§ **Exercise brief**: In the listing below, find each line with the string "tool" and report it.

######

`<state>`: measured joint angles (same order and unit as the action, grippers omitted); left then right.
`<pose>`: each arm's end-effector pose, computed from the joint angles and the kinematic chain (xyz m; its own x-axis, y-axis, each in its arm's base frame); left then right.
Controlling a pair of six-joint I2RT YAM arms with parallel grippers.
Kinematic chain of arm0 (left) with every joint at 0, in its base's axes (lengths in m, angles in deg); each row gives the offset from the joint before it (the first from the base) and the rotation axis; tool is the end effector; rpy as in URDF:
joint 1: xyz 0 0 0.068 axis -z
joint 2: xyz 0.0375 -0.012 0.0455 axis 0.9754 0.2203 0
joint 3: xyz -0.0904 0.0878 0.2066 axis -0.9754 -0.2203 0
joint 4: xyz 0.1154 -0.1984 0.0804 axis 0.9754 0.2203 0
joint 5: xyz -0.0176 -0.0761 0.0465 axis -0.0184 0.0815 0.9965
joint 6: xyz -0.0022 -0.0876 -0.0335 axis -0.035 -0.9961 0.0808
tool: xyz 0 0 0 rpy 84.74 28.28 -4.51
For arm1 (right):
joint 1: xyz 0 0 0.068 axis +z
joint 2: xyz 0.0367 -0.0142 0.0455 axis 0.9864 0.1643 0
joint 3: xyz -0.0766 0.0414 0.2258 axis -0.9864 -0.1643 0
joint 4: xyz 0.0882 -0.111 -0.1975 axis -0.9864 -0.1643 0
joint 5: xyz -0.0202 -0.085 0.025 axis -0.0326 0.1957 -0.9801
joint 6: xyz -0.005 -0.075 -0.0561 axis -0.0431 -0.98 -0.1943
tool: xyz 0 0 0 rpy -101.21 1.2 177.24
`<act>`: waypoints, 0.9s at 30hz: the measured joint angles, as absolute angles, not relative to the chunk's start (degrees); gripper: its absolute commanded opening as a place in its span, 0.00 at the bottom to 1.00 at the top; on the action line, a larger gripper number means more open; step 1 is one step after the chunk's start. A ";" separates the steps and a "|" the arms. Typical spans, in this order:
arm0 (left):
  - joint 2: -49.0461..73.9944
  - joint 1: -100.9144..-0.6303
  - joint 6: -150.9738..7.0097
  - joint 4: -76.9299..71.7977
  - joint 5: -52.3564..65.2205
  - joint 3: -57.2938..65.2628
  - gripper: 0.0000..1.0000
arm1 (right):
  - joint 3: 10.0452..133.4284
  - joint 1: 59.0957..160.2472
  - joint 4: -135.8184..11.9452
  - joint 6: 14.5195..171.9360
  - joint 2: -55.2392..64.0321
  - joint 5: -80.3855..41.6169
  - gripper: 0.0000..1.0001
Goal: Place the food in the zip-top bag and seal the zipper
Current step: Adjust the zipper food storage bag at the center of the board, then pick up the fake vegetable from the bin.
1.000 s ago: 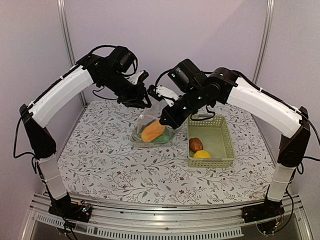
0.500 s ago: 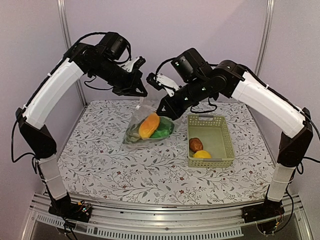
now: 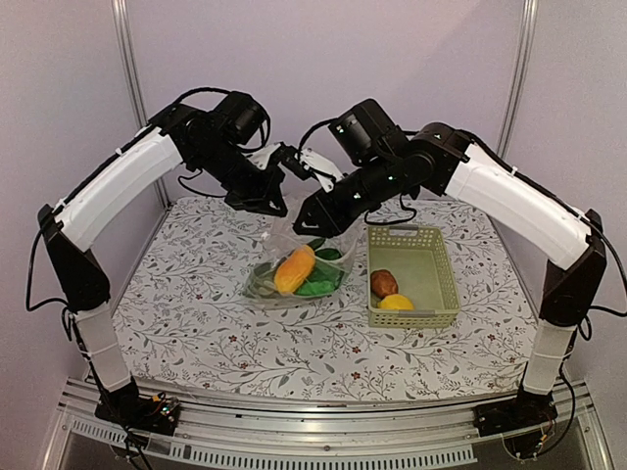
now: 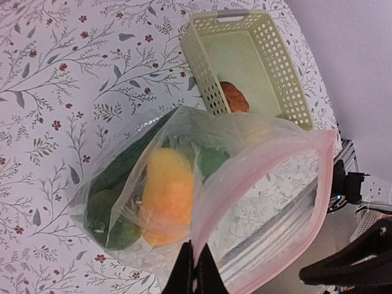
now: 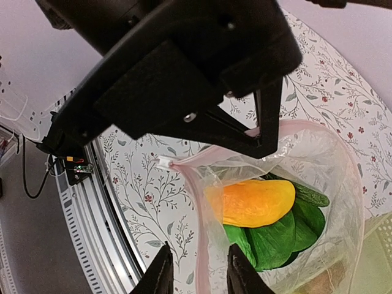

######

§ **Expected answer**:
Kinematic chain of arm0 (left) with every joint at 0, in its base's axes (lengths in m, angles in deg); each row gives the offset from the joint before it (the first from the base) and the rotation axis; tool is the end effector; rpy as in URDF:
tool: xyz 0 0 0 rpy 84.74 28.28 -4.51
tool: xyz 0 0 0 rpy -101.21 1.2 177.24

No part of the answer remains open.